## EXERCISE DESCRIPTION
Return exactly the lines below, starting with the one that has "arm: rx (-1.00" and going on through the one that has "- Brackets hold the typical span".

(Collected data entries)
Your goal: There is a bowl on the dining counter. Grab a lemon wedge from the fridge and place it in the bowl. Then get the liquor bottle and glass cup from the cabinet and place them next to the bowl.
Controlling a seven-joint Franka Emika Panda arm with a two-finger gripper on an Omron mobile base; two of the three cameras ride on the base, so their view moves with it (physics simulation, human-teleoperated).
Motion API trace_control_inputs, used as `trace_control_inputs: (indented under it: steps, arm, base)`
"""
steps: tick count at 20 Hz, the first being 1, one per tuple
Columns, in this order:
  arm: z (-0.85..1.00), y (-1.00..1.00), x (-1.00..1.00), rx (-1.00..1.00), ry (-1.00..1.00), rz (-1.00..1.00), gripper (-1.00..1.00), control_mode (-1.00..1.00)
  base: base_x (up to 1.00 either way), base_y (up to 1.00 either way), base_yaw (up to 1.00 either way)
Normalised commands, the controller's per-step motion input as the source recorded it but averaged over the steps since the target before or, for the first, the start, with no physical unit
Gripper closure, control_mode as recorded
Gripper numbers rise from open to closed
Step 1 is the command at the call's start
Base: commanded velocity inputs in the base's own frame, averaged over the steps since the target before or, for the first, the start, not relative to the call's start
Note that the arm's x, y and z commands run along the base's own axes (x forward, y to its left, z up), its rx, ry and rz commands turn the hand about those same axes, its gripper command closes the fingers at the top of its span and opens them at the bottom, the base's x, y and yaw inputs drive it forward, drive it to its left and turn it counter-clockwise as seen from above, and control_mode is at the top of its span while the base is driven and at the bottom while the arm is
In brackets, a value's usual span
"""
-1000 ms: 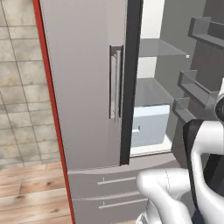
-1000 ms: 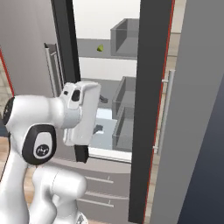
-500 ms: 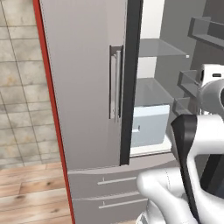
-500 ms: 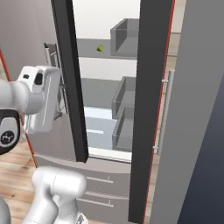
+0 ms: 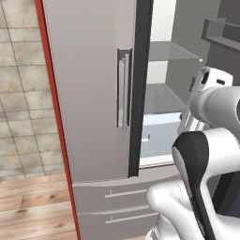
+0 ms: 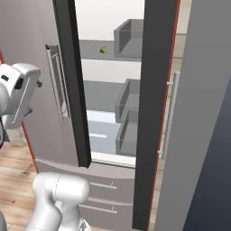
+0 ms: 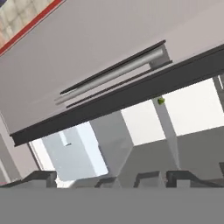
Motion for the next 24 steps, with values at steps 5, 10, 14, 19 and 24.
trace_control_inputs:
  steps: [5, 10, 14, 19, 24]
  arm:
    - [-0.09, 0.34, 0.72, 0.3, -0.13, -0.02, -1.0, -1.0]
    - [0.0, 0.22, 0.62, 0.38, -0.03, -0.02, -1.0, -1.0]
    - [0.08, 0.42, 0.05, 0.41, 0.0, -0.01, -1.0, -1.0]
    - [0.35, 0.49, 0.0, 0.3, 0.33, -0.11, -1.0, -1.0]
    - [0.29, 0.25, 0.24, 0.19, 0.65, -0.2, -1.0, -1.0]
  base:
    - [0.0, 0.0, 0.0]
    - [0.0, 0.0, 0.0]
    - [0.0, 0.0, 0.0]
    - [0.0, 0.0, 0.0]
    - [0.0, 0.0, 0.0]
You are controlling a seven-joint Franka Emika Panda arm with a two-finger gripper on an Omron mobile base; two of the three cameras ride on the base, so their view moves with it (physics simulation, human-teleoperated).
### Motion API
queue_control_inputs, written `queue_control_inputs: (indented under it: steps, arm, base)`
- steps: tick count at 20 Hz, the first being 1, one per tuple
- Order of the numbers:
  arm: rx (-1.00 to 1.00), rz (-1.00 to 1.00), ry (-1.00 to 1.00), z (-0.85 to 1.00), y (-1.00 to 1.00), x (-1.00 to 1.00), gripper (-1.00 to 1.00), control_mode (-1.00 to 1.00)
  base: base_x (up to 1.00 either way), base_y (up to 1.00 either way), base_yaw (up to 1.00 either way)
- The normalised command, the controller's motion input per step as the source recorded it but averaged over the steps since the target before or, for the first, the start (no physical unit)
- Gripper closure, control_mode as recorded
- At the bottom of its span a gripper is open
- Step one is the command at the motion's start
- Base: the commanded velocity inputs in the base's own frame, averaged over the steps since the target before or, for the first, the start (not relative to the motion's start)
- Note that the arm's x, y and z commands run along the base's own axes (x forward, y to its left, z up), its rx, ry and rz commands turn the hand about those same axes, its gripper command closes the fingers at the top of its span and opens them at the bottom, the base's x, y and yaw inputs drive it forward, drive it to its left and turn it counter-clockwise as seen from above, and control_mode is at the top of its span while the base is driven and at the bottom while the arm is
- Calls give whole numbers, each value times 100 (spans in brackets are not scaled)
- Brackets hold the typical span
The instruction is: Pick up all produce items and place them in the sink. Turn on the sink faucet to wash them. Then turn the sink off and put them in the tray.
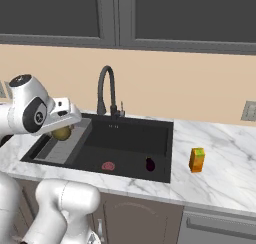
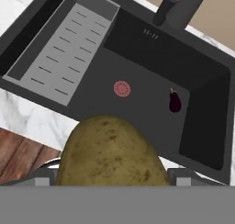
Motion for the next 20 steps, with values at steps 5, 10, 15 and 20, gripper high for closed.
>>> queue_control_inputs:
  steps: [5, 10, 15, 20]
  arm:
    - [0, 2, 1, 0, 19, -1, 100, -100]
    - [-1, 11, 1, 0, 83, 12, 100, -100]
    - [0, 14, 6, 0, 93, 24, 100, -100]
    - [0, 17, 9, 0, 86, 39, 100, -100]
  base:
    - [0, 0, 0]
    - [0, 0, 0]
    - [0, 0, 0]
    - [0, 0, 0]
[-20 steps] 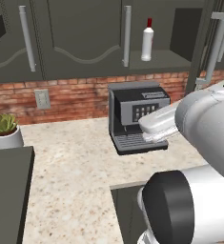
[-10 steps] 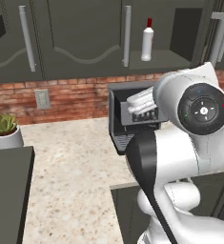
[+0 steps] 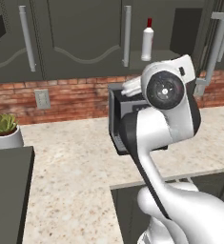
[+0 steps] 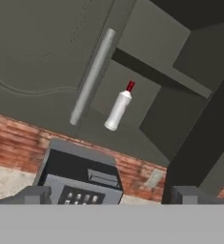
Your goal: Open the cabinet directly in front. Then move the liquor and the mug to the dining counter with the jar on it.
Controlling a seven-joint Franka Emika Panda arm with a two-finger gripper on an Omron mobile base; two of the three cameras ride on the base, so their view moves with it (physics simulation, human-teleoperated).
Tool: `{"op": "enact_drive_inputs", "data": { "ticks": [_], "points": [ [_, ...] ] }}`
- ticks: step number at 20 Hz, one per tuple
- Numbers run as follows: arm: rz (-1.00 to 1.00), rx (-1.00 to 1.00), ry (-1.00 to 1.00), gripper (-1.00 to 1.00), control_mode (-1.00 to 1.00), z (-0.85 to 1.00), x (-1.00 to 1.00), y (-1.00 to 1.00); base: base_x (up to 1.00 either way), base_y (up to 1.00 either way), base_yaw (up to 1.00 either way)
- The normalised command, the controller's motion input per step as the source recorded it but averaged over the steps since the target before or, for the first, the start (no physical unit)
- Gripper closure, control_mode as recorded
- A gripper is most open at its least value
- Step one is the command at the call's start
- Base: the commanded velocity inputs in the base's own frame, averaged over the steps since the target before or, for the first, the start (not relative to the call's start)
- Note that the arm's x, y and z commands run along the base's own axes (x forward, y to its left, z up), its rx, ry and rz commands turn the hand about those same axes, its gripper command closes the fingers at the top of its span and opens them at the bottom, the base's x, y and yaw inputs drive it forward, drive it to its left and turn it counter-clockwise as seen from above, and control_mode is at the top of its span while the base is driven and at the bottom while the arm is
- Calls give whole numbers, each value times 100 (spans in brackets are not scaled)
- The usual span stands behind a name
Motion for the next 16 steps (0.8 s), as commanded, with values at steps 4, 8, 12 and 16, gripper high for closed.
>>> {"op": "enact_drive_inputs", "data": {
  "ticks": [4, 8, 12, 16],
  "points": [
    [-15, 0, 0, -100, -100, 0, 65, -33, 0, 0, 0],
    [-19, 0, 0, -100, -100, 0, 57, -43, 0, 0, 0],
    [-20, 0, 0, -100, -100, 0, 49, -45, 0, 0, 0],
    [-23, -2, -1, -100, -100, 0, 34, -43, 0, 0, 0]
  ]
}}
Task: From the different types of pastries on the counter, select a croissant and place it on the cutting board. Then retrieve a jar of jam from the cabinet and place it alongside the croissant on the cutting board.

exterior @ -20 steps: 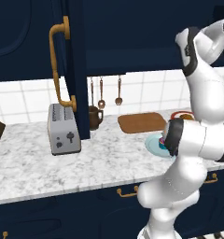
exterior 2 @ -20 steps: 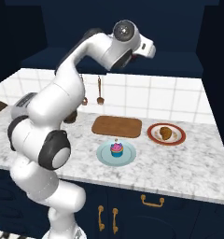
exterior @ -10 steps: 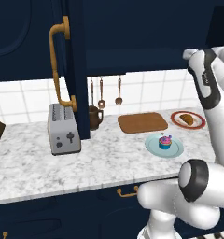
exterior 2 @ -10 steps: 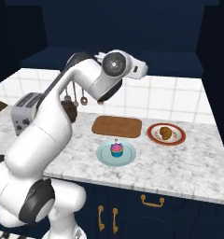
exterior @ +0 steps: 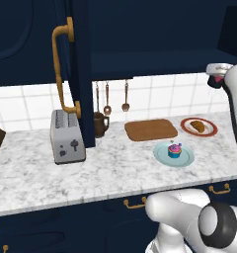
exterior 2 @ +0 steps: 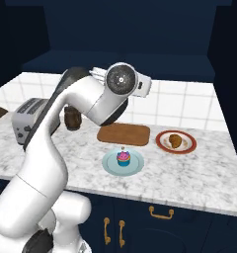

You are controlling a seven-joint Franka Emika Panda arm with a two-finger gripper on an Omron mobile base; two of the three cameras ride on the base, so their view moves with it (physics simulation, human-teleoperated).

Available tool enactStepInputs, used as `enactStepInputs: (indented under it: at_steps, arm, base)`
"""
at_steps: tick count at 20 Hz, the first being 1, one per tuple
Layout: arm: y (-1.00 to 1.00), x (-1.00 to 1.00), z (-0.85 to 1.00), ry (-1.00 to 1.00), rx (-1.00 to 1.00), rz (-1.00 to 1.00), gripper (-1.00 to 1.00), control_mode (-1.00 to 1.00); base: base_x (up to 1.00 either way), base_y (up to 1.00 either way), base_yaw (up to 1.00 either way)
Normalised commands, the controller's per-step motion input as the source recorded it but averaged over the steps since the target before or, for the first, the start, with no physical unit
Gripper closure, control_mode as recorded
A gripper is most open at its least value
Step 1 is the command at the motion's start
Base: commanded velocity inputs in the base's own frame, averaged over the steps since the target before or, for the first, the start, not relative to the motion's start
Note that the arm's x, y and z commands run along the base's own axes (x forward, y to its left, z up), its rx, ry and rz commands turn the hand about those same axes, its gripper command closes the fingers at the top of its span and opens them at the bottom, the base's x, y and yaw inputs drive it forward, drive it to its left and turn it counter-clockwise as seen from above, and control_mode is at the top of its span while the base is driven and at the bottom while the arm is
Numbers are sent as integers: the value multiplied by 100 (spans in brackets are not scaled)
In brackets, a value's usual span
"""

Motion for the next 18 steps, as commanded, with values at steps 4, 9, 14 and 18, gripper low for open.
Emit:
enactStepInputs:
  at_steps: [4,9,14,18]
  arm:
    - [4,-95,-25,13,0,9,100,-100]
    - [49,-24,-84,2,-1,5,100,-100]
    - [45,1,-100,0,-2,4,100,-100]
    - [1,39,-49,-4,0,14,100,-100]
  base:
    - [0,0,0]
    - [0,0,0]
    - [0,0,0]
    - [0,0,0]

## EXERCISE OUTPUT
  arm: rx (-1.00 to 1.00), rz (-1.00 to 1.00), ry (-1.00 to 1.00), z (-0.85 to 1.00), y (-1.00 to 1.00), x (-1.00 to 1.00), gripper (-1.00 to 1.00), control_mode (-1.00 to 1.00)
  base: base_x (up to 1.00 either way), base_y (up to 1.00 either way), base_yaw (up to 1.00 either way)
- The normalised command, the controller's motion input per step as the source recorded it but averaged over the steps since the target before or, for the first, the start (no physical unit)
- Gripper closure, control_mode as recorded
- At the bottom of its span a gripper is open
- Step one is the command at the motion's start
- Base: the commanded velocity inputs in the base's own frame, averaged over the steps since the target before or, for the first, the start (not relative to the motion's start)
- Note that the arm's x, y and z commands run along the base's own axes (x forward, y to its left, z up), its rx, ry and rz commands turn the hand about those same axes, its gripper command closes the fingers at the top of its span and opens them at the bottom, the base's x, y and yaw inputs drive it forward, drive it to its left and turn it counter-clockwise as seen from above, and control_mode is at the top of its span while the base is driven and at the bottom while the arm is
- Calls give whole numbers, each value times 100 (spans in brackets are not scaled)
- Brackets hold the typical span

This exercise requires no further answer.